There aren’t many riders who have been around for a long time and still have the determination to become champion but Jakub Smrz shows no signs of slowing down. He talks to us about his BSB life so far, his Lloyds and Jones/PR Racing team and his plans for the future.
How have you found BSB so far?
It has been difficult. In the beginning, it was very tricky, especially the tracks. There is nothing in Great Britain that resembles anything in World Superbikes. The tracks are so, so different. In addition, I spent a lot of my time in World Superbikes riding the Ducati. I also sustained a few injuries, which have held me back a little bit but now, we are getting better.
British Superbikes in general is getting quicker and quicker, so it is definitely not easy to be successful. In FP2 at Brands Hatch, I was 18th in the session but only a second from the top. It was frustrating but I am enjoying it, especially this season. It is my 2nd season in the UK with the BMW and it is really nice. The atmosphere within the team is great and although the start was difficult, we as a team have grown and improved. The team in years gone by have not been very lucky and lacked experience with BMW.
In the last couple of rounds, we have understood a lot more. It would be nice to start next season where we are now. It is going in the right direction and the main thing is that we improve each time, both me on the bike and the team in the garage.
What are the main differences between a V-Twin and a 4-cylinder?
Obviously, as you say, one has four cylinders and the other has two cylinders. You use a lot more torque with a V-Twin and with the Ducati, the chassis is different. The characteristics of the bike in general are just very different.
The BMW is a difficult bike for me and it did take me a while to understand it and get used to the it, also with the BSB regulations. However, like I say earlier, it is going in the right direction, round by round and that is very important.
How would you sum up BSB 2017 so far from your perspective?
What we were aiming for was to get in the points in every race. We didn’t know this season would be so difficult but lets say, we score points quite regularly. Two races at Brands Hatch in July, I did not race because of an injury from a crash in FP3, with the bike being on the fence too.
Given your World Superbike experience, are you surprised that you haven’t gone straight to the top?
Of course, it is a little bit frustrating. In the past in World Superbikes, there are riders that are in front of me now that I would beat. I know this is different.
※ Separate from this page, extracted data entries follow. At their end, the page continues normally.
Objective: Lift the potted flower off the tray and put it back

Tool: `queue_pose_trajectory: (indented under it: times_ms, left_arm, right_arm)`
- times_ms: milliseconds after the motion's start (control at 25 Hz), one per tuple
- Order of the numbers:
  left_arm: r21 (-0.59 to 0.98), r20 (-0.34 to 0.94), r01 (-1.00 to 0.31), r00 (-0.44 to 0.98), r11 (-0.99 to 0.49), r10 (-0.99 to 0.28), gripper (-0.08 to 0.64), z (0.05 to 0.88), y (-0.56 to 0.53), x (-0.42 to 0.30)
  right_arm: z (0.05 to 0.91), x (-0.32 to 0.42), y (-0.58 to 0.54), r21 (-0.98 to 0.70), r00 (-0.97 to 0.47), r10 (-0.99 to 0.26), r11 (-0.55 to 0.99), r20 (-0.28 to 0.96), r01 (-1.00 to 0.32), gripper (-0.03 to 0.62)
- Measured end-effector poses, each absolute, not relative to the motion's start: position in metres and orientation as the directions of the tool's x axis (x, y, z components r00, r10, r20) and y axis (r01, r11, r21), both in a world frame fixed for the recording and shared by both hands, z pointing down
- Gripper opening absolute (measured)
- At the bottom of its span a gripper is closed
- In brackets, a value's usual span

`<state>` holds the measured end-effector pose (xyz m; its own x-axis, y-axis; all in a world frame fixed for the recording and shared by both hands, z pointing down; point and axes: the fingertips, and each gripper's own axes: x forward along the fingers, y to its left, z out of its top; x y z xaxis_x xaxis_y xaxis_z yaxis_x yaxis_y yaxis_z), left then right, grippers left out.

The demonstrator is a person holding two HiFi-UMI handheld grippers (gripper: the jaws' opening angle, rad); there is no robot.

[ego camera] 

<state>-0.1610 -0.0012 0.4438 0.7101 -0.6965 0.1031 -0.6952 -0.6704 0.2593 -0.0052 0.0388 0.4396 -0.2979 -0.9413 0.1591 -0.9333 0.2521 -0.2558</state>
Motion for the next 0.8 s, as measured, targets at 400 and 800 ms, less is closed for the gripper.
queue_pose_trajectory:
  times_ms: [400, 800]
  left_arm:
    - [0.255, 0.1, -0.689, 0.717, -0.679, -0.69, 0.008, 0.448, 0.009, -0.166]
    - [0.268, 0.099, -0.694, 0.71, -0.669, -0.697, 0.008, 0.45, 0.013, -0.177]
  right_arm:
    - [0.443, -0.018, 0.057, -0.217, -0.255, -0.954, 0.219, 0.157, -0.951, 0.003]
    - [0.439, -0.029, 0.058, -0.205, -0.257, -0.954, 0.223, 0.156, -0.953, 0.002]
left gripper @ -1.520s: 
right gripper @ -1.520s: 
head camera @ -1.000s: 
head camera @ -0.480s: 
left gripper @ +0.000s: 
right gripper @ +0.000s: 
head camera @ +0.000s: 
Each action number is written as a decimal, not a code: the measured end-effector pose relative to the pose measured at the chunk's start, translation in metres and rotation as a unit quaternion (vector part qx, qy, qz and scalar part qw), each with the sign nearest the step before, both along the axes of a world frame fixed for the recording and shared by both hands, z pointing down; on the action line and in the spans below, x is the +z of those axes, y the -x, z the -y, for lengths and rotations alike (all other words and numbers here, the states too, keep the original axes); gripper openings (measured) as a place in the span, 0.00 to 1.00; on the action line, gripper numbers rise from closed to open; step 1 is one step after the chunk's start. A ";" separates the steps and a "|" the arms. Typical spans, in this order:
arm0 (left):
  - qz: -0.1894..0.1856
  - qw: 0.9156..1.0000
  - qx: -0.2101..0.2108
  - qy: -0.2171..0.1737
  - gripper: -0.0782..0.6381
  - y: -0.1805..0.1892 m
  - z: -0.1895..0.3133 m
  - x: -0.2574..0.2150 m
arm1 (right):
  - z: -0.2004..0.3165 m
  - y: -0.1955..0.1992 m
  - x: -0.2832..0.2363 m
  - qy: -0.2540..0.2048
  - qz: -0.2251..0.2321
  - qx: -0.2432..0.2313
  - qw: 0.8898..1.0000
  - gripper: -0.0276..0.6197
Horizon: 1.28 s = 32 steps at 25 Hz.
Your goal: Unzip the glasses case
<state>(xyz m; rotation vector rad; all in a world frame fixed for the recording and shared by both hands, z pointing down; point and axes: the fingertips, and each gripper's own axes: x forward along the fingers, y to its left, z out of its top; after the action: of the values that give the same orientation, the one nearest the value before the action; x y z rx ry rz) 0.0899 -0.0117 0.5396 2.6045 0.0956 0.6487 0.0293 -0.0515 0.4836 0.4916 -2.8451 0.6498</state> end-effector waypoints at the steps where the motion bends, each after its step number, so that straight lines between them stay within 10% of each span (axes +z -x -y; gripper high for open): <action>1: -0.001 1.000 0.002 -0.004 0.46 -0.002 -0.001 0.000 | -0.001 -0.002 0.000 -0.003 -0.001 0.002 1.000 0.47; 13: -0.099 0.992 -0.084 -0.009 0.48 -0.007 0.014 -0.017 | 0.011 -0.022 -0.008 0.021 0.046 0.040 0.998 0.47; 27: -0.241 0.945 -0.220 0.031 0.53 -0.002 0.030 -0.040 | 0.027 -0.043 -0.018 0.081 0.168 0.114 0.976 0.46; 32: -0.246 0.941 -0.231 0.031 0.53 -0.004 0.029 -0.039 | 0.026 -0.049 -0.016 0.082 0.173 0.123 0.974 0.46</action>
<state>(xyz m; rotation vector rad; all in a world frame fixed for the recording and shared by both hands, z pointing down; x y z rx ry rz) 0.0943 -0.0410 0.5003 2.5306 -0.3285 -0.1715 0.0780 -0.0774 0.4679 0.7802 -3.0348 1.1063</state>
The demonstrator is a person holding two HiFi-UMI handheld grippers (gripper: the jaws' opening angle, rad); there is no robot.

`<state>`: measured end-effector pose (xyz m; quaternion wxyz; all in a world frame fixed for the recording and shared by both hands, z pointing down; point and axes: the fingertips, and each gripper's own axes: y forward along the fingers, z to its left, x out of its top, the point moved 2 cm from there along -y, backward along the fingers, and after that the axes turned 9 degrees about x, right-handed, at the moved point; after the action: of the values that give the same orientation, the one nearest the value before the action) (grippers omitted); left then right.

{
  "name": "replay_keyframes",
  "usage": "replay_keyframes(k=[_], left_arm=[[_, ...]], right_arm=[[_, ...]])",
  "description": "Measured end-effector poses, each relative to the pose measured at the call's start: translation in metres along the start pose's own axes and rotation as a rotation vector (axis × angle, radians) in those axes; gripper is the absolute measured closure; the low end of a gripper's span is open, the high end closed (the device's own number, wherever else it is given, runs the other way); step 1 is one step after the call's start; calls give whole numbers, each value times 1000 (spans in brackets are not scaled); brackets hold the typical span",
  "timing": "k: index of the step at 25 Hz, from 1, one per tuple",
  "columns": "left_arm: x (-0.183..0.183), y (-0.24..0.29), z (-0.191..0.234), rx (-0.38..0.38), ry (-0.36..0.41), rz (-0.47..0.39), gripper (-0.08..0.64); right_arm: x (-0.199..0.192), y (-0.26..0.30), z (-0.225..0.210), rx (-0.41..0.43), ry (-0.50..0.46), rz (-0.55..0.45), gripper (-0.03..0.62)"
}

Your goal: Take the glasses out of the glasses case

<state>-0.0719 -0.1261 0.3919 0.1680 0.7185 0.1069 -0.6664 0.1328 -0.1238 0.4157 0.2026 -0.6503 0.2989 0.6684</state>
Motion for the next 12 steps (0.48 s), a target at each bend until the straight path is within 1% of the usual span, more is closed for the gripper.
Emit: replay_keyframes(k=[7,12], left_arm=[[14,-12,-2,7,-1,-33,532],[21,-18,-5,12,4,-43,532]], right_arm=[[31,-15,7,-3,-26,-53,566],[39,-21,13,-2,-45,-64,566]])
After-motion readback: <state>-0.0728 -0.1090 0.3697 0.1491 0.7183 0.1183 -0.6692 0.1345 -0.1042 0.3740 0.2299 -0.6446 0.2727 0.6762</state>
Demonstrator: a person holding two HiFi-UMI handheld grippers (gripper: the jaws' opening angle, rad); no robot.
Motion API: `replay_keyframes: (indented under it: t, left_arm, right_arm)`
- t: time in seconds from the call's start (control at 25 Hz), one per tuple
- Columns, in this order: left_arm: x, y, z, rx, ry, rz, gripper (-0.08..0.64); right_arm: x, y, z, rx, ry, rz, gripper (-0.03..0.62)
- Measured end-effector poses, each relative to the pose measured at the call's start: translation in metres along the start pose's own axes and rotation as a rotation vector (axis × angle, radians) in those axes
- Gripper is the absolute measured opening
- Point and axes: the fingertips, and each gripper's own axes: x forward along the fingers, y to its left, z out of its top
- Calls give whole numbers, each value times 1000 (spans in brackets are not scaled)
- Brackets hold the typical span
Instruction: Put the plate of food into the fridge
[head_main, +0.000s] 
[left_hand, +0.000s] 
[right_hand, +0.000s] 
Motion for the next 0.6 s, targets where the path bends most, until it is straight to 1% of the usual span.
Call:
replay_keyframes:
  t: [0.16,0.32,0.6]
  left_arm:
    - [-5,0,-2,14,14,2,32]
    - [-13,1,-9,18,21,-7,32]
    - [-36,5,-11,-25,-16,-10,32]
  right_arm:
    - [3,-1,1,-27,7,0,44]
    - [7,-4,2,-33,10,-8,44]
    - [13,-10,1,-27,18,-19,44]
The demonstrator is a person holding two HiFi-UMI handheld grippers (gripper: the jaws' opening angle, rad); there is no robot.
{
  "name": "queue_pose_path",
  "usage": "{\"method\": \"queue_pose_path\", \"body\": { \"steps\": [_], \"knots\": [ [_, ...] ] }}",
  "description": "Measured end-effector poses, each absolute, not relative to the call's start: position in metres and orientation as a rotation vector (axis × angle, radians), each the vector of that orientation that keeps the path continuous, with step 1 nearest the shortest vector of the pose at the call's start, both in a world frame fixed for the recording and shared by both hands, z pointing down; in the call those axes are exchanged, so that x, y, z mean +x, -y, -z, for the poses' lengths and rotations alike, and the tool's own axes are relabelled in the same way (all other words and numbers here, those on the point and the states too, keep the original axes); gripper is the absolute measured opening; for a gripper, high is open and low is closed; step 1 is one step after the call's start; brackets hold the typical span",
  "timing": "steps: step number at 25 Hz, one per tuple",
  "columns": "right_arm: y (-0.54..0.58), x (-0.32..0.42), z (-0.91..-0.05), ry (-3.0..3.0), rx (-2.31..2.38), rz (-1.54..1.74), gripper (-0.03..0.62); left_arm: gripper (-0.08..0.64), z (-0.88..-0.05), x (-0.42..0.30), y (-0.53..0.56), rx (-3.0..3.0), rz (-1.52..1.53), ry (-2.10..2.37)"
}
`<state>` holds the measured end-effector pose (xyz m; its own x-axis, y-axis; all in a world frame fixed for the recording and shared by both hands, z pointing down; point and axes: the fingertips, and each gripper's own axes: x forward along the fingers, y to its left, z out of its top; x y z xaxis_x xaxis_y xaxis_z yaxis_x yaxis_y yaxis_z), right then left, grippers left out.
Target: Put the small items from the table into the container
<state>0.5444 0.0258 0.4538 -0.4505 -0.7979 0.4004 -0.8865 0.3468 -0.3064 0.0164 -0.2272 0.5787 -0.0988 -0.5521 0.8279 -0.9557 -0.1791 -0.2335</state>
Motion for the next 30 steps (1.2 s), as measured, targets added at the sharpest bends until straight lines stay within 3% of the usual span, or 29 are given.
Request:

Many riders race in the UK for a long time; they grow up here and ride the circuits so already, there is an advantage for them. I think I am not far away now. Fingers crossed that we are better next season because I feel this season has gone quite well.
How are the Lloyds and Jones/PR Racing Team to work with?
I would say that they are probably the best team I have been with. It is a little family team with a little budget. I like to work with everyone in the team and hopefully, they like working with me! I feel really good and that is probably more important to me than having a big team with a bigger budget. What I like is that at the start of the season, we could see that things were going well and they have invested in the parts through the season. This has allowed us all to develop and work harder and for that, I am truly thankful of the team.
Is a return to WSBK likely?
Not at the moment, I think I still have things to do here and things to prove in the UK – not just to doubters but to myself too. I did World Superbikes for one round this season and it didn’t go very well. Things didn’t work out, especially with the bike. I am enjoying the racing a lot more in the UK. Even to be 18th, you have to be very fast! In WSBK, you can be 18th and one of the last riders and it just isn’t much fun.
What are your plans for 2018?
I can say that I am staying in the UK and hopefully with the Lloyds and Jones/PR Racing team.